ALICIA MENENDEZ (ANCHOR): Joining us now, President and CEO of Media Matters, Angelo Carusone, and former Florida congressman and MSNBC political analyst, Carlos Curbelo. It is good to see you both. Angelo, I want to start with you. When it comes to this week's House hearings on the so-called weaponization of government, the White House Counsel's office responded saying the panel is a Fox News reboot and serves as, quote, "a political stunt that weaponizes Congress to carry out the priorities of extreme MAGA Republicans in Congress." Your sense as you watch the media landscape, Angelo, of how Republicans are using these public hearings to air their grievances and to feed the media echo chamber? 

ANGELO CARUSONE (MEDIA MATTERS FOR AMERICA CHAIR AND PRESIDENT): Yeah, I think when I watched this week, what I see is, there's sort of two considerations. One, is that this is sort of fuel for the right-wing regime, and that's the first thing to keep in mind, is that it's going to help raise the volume a little bit. But it has a secondary effect, and it sort of ties in with what you were talking about before, which is that it is a Fox News fever dream.

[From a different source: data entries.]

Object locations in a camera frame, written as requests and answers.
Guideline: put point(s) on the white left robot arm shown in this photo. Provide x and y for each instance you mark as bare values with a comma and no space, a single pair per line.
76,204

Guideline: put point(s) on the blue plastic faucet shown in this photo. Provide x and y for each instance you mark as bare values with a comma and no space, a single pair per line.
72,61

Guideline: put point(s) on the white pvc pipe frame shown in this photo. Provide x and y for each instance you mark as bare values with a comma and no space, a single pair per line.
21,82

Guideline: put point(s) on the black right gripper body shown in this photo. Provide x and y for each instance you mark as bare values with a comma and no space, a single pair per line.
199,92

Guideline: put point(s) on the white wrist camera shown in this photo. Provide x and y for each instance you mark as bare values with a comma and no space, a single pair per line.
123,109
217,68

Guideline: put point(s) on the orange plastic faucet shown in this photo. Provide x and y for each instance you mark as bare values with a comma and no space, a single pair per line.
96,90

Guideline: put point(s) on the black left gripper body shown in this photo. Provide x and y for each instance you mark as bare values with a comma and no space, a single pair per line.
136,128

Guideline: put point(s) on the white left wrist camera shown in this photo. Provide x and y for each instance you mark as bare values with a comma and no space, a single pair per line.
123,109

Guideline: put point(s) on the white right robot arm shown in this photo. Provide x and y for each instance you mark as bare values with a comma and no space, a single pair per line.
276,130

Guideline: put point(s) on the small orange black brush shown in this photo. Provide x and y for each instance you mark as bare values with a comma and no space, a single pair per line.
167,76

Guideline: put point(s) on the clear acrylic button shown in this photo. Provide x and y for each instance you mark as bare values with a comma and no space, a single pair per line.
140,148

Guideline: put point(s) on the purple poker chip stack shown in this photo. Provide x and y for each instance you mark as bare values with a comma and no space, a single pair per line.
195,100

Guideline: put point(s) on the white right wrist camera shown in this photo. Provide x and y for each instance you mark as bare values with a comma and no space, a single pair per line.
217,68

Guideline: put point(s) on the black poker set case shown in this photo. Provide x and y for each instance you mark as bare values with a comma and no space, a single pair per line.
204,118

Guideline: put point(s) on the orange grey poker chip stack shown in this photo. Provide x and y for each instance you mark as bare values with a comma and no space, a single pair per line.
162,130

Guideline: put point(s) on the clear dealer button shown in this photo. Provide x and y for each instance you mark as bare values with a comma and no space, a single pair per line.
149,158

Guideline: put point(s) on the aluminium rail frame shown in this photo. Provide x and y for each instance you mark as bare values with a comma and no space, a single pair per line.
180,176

What it does is that it validates much of the conspiracies, the false claims that were percolating in right-wing media, and then sort of focused on Fox News for the past couple of years. And so now it validates it, and what it does is it actually allows for the echo chamber -- which right now has kind of been disparate. Right-wing media has sort of had different things that they have all been sort of focusing on, it helps realign them around one topic, and that's going to not then -- it's going to take that fuel that's raising the volume, and it's actually going to give them something to reverberate because it's being validated by these congressional figures. And that's going to improve something that you mentioned earlier, it's going to help give them more narrative dominance as we move forward through the year and into early next year.

So when I look at this, I don't just see it as a sort of reflection of the right-wing media, but I also see the consequences for all of us down the line if we don't think about a way that this gets short-circuited.

...

MENENDEZ: In addition to that, Angelo, there is also just the risk that they actually disprove themselves. Republicans had hoped to prove that Twitter silences conservatives for a partisan political agenda, and instead we learned that Trump's White House pressured Twitter to remove a post from Chrissy Teigen insulting Trump with what I'm going to call, some colorful language. So how did Wednesday's Oversight hearing poke holes in the GOP's argument? Do you think it did? Do you think that broke through? 

CARUSONE: A little bit. I don't think it broke through very much in right-wing media. There were a few pockets that were willing to sort of highlight those examples as an illustration of the sort of anti-Trump sentiment that's percolating. So they'll use that as a little bit of a cudgel against Trump but at its core, what I would say is that it did validate something. You know all these conspiracies have the chance to topple on to themselves, and that's very true, but at the same time, one of the biggest things I think was validated in the right-wing media, and that is anti-election.

At its core, much of this stuff is that basically the Democrats and the government, the FBI, were colluding with Big Tech in order to steal the election. And that really came out, and I don't think that there were a lot holes poked in that. So they're willing to ignore these other examples that undermine their narrative, or some of their narrative, if they can sort of validate or reinforce or find more ways to buttress their Big Lie. And I found that to be one of the biggest takeaways, is that despite all these little hole pokes, they might weaponize them for the primary fight, but I was really concerned about how much the right-wing media was able to sort of use these hearings as validation for the Big Lie. And I think that doesn't bode well for us moving forward.